__Your goal__.
Your task is to copy each line of the listing that contains the word "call".

Data block section start

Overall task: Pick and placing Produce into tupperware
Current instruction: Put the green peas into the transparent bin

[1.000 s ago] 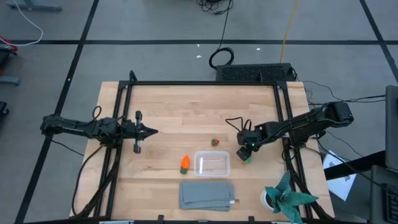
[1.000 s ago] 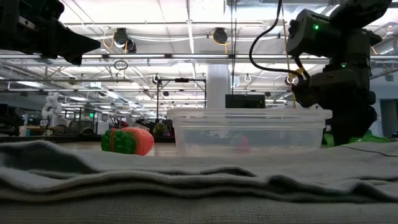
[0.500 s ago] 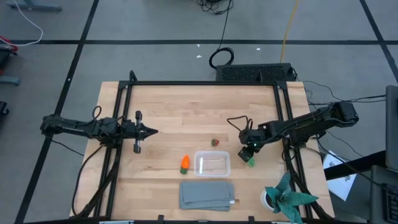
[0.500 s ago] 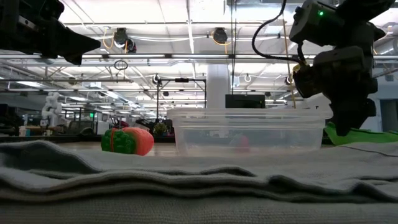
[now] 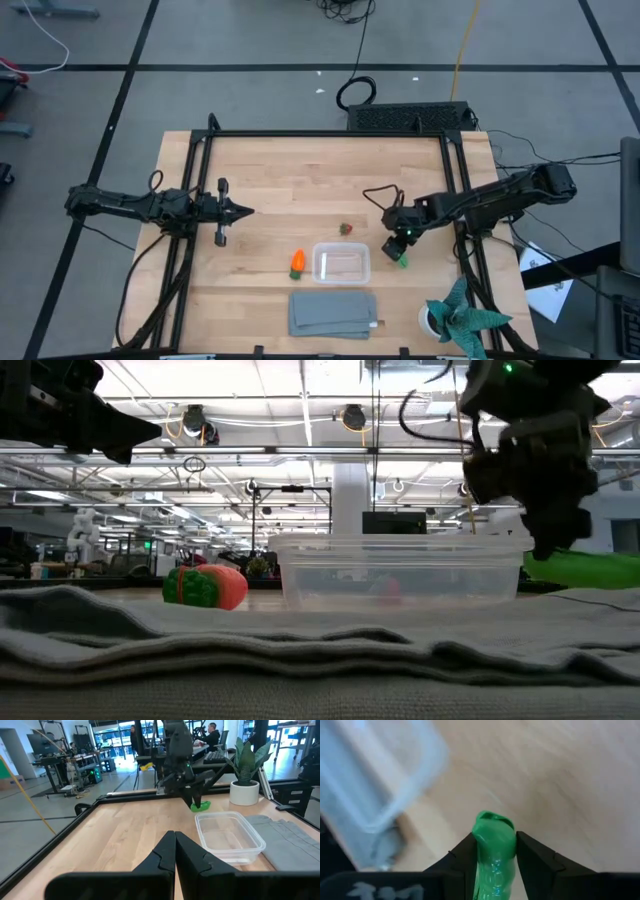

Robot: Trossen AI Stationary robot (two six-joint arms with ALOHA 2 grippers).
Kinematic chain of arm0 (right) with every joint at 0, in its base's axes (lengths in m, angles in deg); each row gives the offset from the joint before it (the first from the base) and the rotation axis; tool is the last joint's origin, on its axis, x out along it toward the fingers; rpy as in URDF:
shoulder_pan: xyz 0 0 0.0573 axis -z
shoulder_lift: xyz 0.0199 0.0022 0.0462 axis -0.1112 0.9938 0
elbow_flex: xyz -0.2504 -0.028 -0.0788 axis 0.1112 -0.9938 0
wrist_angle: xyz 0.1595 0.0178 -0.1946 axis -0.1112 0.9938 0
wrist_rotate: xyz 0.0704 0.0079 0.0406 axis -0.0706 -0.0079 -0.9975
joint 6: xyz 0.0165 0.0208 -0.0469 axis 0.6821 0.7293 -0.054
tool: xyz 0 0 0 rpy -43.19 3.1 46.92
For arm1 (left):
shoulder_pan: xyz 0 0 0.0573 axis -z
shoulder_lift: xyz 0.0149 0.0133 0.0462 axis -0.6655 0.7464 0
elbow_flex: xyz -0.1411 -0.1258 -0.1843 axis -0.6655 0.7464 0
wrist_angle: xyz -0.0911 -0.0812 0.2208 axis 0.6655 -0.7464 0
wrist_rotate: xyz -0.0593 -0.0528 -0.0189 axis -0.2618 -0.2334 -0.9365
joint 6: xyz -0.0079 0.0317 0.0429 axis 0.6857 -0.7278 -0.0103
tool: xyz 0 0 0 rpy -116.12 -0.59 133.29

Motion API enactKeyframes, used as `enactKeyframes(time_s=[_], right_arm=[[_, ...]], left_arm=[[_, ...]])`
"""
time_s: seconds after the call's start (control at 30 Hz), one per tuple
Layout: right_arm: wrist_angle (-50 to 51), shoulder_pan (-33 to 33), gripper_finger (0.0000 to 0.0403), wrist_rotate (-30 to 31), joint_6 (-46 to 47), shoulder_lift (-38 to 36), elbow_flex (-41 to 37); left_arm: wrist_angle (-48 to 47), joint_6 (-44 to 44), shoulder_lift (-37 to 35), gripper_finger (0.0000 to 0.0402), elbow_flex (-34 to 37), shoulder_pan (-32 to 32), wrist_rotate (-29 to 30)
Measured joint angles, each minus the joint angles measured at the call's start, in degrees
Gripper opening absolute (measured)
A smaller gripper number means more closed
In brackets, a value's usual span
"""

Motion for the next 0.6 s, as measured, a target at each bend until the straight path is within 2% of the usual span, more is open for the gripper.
enactKeyframes(time_s=[0.23,0.4,0.6], right_arm=[[9.7,0.6,0.0109,0.4,-8.6,3.3,13.3],[17.1,2.0,0.0109,0.6,-16.2,10.6,24.2],[21.3,3.2,0.0109,0.5,-25.5,19.6,35.4]], left_arm=[[1.2,0.0,0.0,0.0005,0.0,0.0,0.0],[1.6,0.0,0.0,0.0005,0.0,0.0,0.0],[1.5,0.0,0.0,0.0005,0.0,0.0,0.0]])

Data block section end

__Problem solution__.
time_s: seconds after the call's start (control at 30 Hz), one per tuple
Measured joint angles, each minus the joint angles measured at the call's start, in degrees

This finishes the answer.